Related Changes in Gerrit:
Related Changes in GitLab:
TitleReferenceAuthorSource BranchDest Branch
airflow: add apache-airflow-providers-cncf-kubernetes dependencyrepos/data-engineering/airflow-dags!1036brouberolT383430-hotfixmain
kubernetes_pod_operator: rename the default template namerepos/data-engineering/airflow-dags!1029brouberolT383430-rename-default-tplmain
Execute refinery scripts in a k8s pod.repos/data-engineering/airflow-dags!1028gmodenadata-retention-with-k8s-operatormain
Set the WORKDIR to a directory writeable by the user (2)repos/data-engineering/refinery!6brouberolT383430main
Set the WORKDIR to a directory writeable by the userrepos/data-engineering/refinery!5brouberolT383430main
test_k8s: define DAG that displays partitions that would be deleted from HDFSrepos/data-engineering/airflow-dags!1024brouberolT383430main
install ps in the docker imagerepos/data-engineering/refinery!4brouberolT383430main
Define a helper class for starting a pod on Kubernetesrepos/data-engineering/airflow-dags!1021btulliskubernetes_pod_operator_testmain
Add an operator label to the KubernetesPodOperator taskrepos/data-engineering/airflow-dags!1018btullisadd_label_refine_test_kpomain
Remove schedule for refine_test_kpo DAGrepos/data-engineering/airflow-dags!1017btullisrefinery_test_fix_start_datemain
Add start_date to refinery_test_kpo DAGrepos/data-engineering/airflow-dags!1016btullisrefinery_test_add_start_datemain
Move the refinery test DAG to the correct instancerepos/data-engineering/airflow-dags!1014btullismove_test_refine_dagmain
Add a test DAG for the KubernetesPodOperator and refineryrepos/data-engineering/airflow-dags!1013btulliskpo_analytics_testmain
Show related patches Customize query in GitLab

Event Timeline

BTullis triaged this task as High priority.
BTullis moved this task from Incoming to Quarterly Goals on the Data-Platform-SRE board.

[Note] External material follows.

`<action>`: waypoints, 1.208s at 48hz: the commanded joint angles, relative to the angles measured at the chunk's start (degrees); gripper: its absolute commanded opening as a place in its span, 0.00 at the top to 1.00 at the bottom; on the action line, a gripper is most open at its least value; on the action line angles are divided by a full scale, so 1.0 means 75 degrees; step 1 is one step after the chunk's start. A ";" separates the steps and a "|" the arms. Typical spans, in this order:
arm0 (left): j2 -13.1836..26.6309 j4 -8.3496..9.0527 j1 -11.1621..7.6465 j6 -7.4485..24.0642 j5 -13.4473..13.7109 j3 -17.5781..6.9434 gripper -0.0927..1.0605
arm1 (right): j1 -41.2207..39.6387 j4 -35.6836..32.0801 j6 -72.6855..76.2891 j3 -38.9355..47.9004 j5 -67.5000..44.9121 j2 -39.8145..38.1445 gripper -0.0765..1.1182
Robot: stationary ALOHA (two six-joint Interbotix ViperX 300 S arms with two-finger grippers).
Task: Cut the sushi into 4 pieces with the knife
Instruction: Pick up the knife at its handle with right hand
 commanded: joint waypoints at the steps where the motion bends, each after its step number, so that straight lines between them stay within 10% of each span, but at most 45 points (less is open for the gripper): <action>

I have created a test DAG to try running /opt/refinery/bin/refinery-drop-older-than --older 90 --allowed-interval 1 -v --database=wmf --tables=webrequest with the KubernetesPodOperator.

I would like to see what pod spec is generated for the task. My understanding from the documentation is that the task will inherit the pod spec of the KubernetesExecutor with eveything apart from those parameters that have been overridden.

So in this case it should have the required kerberos credential cache already mounted.
However, if this assumption is correct, then it may also have the airflow configuration files, which would be unnecessary for this operation.

I will check whether my assumption is correct and what the pod spec look like, before working out what else should be trimmed.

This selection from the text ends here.